Most of you know last January I was diagnosed with thyroid cancer and almost one year ago had my thyroid removed---to remove the cancer and to prevent recurrence. I was told, by doctors, family, friends, (and the most annoying) friends of family and friends, that this was the Cadillac of cancers to have...the easiest to "cure," the least likely to RE-occur...If you HAVE to have cancer-this is the BEST cancer to get! And to top off getting the "Cadillac of cancers" I had the BEST form of the BEST kind of cancer, Papillary Thyroid cancer!!! I hit the cancer lottery ya'll...The most treatable form of the most treatable kind of cancer there is!!!!! Seriously, could it get ANY better than THIS?????...
I still had freaking cancer.....
And even though I was most likely to come out of this experience ok; I had to deal with the psychological repercussions of having the "big C." I was a part of a new club that I never wanted to join; and even though my cancer is GONE....the memory of having it is not...
For the most part in the past year, I have refrained from self pity. And honestly, I have had very few moments where I've let my diagnosis, treatment, and recovery get me down. I've held up amazingly well and more often than not, looked at the proverbial glass as being half full (which as many of you know; is oddly not in my cynical nature..hahaha)....So for now, permit me a moment to be human: A human with faults, fears, dislikes, confusion, and yes: a day when I feel sorry for myself.
A day when I feel sick and worry if I'm feeling sick because my MEDS are wrong.
A day that I freak out and cry because I need to take FIVE PILLS every day to keep me ALIVE.
A day when the guilt of having these negative feelings weighs on me to the point of BREAKING.
A day when I can't even think about the SUFFERING of others cause it's all I can do to get through my own........
ever had one of those?
And so I write....not to have someone feel sorry for me, or to worry about me, or to call me because they haven't in a while, or to hug me because they think that's what I need....
I write because it makes ME feel better.
I write because sometimes I'll type something quite witty and I'll picture one of my friends laughing.
I write because it's what I do when I am happy, or sad, or confused, or questioning...
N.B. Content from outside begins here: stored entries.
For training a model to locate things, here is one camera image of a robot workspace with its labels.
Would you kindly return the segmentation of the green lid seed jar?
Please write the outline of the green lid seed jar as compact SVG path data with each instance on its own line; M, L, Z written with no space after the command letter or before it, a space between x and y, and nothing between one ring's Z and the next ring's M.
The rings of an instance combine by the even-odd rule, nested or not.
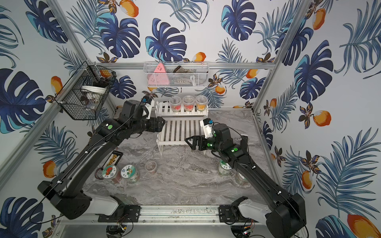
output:
M228 163L224 162L223 160L220 160L219 166L218 166L218 172L219 172L219 175L222 177L228 176L231 174L232 168L230 167Z

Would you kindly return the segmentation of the clear seed container orange label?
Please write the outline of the clear seed container orange label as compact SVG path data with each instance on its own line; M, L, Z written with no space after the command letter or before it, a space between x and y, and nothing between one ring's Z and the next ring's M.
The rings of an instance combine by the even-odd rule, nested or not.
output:
M196 97L195 99L195 102L196 102L196 107L197 107L197 110L202 112L202 111L205 111L207 109L207 105L208 105L208 98L203 96L203 95L199 95Z

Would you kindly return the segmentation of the clear seed container red label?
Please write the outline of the clear seed container red label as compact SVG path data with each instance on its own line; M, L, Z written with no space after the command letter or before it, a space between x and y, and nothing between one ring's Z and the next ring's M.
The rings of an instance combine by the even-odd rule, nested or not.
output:
M185 96L182 99L184 110L186 112L192 112L194 109L195 98L193 96Z

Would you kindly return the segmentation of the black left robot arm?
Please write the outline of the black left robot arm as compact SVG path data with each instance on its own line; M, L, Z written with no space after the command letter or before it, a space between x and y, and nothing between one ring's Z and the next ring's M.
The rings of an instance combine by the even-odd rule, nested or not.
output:
M125 206L119 199L85 194L82 188L99 164L124 140L144 131L162 131L165 120L151 115L154 104L147 96L141 101L125 101L119 116L102 122L63 172L38 185L38 190L64 217L73 220L84 214L122 216Z

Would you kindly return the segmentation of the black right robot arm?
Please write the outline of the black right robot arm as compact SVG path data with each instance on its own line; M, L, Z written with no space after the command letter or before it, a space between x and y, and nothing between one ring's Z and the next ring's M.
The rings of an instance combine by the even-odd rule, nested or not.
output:
M297 237L307 226L303 197L289 193L266 174L251 158L248 136L242 134L236 143L231 131L226 124L209 122L204 126L204 135L188 137L185 142L192 150L211 151L242 175L265 201L261 205L245 196L235 200L231 212L236 222L253 220L265 224L275 238Z

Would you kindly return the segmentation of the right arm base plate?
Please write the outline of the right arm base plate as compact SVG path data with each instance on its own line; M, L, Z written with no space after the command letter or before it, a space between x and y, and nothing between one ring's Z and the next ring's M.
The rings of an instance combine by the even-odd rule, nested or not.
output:
M220 223L233 225L239 222L256 220L250 216L261 215L264 205L242 196L232 202L230 205L220 205L218 207L218 217Z

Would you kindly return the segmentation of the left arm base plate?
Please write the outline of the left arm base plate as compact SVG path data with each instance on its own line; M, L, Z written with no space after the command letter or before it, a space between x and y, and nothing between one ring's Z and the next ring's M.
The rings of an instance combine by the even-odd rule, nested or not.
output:
M118 203L118 207L111 215L100 214L98 217L99 223L123 223L127 221L138 222L141 212L139 205L127 205L119 198L111 196Z
I get nervous when I can't write because it usually means I am nothing: feeling nothing, doing nothing, being nothing....and that doesn't sit well with me....because even though I've had a crappy day; I at least had A day.....right? and for today, that's the best I've got to give. I might have more tomorrow.....
Saturday, February 6, 2010
Wednesday, February 3, 2010
The Bible Reading Continues....
This is what's going on with me ya'll....NOTHING...seriously...All I do is teach the kids, read the Bible (how holy sounding), and complain about reading the Bible (how UNholy sounding)....I REALLY don't know if I can make it through the next two months of this! I need encouragement...Jason and I are holding on by the skin of our teeth. One day he's enthusiastic about the readings, the next day; not. Luckily our ebb and flow have worked out in each others' favor. He encourages me when I need it, and I encourage him when he is over it...Nice little teamwork thing we have going on, no?
The question, however, that keeps plaguing me is...Why am I doing this? Is it solely for the purpose of being able to say I've read the entire Bible? AND if that is the reason...well, who cares? Really...who cares if I've read the entire Bible???? Do I even care? Reading certainly doesn't guarantee clarity. In fact, I've never been more confused in my life. I find myself furiously reading and praying for a moment of understanding, a line, phrase, passage, that speaks to me...that brings everything into focus...(maybe I just need a prescription for new glasses...that Bible print really is quite tiny)...All jokes aside; this is truly stressing me out...Why am I doing this? Why am I not content to go to church on Sunday and learn what I need to learn there? Is it the know-it-all in me? The fierce competitor? And are those admirable reasons for agreeing to do this? Hardly.
Here's the thing that bothers me the most. If I want to finish this book in 90 days, I don't have the time to ponder over the reason I am doing it...I just have to keep reading. Maybe the understanding of purpose will come when I'm finished. But what if it doesn't? What if I read the entire Bible in 90 days and am completely UN-changed. Sure, I may be able to answer the Bible trivia questions on Jeopardy, but what if I'm spiritually unchanged....scary thought...You hear about people reading the Bible all the time and claiming they are "changed" because of it( I mean, come on, look @ Stephen Baldwin)...what if I'm the ONE person who quite literally reads the ENTIRE bible and gets nothing out of it...walks away the exact same person I was on New Years Eve 2009; the night before I took on this challenge? At least if I quit I will have the excuse of not evolving in a spiritual sense. Say I finish though, and all I can say is "Wow, I read the whole Bible." Will I be satisfied with that? Would God? Quitting may be my only way out of such spiritual embarrassment......
But something keeps me going...Day 35 and I'm still in it...What I'm getting out it..not quite sure....yet.